Problem to solve
Find all lines below containing the string "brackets" and return them.

Data segment

==*==

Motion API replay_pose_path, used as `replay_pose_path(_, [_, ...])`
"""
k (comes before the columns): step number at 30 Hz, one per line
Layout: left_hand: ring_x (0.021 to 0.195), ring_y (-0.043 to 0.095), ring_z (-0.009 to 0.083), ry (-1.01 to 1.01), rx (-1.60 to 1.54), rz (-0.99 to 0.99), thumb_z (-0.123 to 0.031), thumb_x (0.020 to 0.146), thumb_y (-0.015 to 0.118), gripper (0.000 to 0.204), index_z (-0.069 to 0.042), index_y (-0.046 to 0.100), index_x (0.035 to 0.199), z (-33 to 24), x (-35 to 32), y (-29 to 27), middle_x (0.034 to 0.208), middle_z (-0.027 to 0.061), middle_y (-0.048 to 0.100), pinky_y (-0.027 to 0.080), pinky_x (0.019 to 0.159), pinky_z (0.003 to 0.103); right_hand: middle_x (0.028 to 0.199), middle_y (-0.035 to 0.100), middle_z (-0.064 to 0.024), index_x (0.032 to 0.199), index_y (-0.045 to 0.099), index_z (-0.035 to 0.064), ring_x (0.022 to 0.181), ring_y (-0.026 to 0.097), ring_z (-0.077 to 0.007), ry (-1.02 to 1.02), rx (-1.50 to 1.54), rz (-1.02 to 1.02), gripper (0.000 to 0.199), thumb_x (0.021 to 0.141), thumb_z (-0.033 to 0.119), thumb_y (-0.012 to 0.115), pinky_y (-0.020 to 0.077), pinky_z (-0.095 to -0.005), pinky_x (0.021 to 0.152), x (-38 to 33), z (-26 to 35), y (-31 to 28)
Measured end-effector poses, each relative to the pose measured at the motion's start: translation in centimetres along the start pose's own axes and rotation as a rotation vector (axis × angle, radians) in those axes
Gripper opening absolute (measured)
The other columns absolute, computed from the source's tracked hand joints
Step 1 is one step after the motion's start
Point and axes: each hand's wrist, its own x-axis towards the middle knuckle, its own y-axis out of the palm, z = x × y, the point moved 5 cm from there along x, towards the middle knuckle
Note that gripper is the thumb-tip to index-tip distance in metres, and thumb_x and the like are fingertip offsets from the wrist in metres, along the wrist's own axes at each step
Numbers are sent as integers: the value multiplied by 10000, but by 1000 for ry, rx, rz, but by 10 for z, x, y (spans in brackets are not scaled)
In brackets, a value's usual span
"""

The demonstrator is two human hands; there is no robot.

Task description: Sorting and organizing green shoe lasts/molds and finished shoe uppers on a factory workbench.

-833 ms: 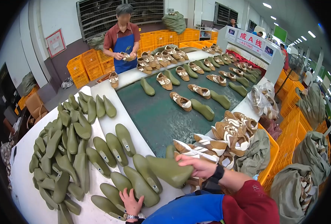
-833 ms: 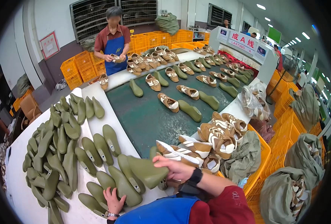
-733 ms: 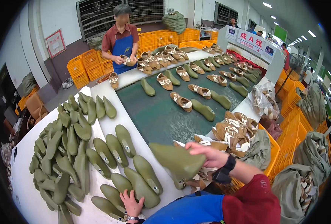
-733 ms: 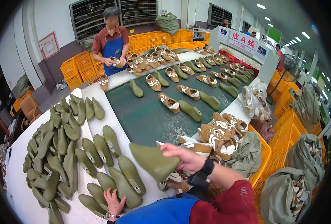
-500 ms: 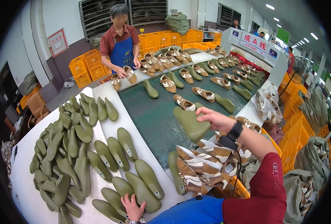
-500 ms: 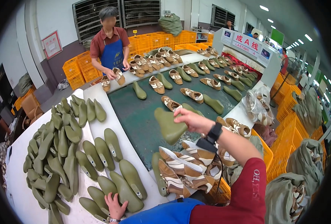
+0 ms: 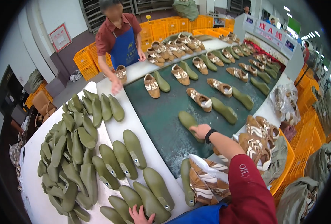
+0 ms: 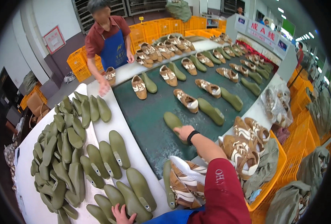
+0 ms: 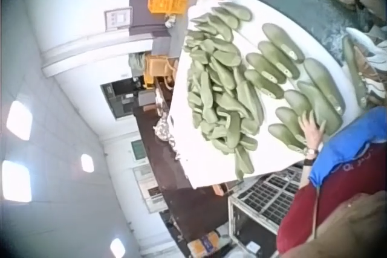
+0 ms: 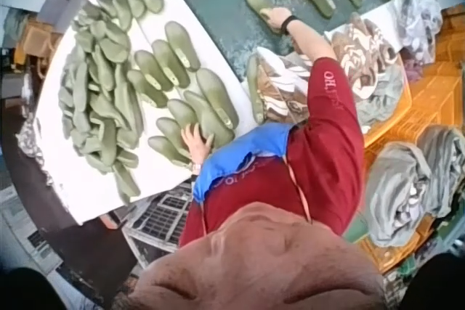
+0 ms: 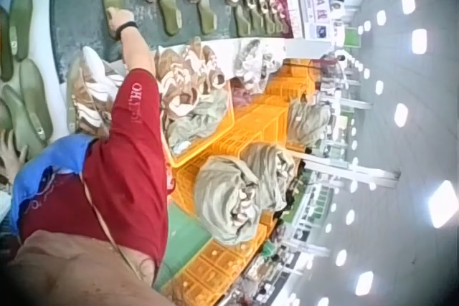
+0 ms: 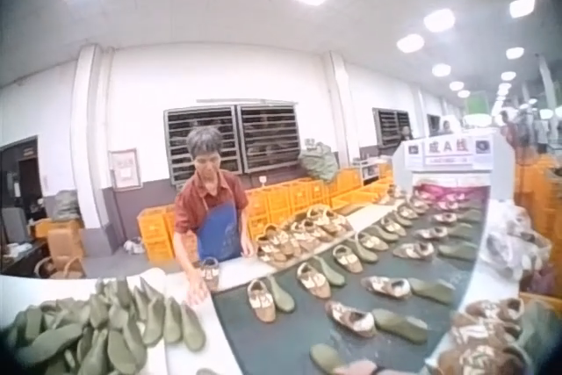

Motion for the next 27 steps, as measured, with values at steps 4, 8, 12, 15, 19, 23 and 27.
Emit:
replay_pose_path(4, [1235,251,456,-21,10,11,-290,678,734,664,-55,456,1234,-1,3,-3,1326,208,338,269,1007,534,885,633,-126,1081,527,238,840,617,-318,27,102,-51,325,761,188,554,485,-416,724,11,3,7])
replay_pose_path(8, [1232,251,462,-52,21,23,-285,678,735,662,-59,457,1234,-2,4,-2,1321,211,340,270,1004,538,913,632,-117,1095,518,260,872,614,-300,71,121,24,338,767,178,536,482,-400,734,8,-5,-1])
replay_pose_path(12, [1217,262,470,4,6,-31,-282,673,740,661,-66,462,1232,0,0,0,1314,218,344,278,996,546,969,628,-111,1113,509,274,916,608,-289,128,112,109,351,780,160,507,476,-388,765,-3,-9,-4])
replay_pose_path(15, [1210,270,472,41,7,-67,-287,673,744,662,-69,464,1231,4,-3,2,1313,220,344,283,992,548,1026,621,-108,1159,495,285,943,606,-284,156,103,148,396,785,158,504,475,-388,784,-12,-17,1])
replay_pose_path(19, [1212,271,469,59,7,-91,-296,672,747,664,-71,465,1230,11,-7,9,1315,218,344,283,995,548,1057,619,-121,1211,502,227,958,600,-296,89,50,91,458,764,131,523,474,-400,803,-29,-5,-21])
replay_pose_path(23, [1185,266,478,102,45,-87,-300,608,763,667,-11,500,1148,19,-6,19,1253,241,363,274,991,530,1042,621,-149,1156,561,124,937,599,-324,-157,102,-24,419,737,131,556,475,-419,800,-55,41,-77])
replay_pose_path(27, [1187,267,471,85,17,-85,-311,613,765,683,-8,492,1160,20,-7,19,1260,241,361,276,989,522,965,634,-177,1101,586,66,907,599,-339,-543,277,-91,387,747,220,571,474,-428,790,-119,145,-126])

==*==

Answer to this exercise
Numbers are sent as integers: the value multiplied by 10000, but by 1000 for ry, rx, rz, but by 10 for z, x, y (spans in brackets are not scaled)
In brackets, a value's usual span

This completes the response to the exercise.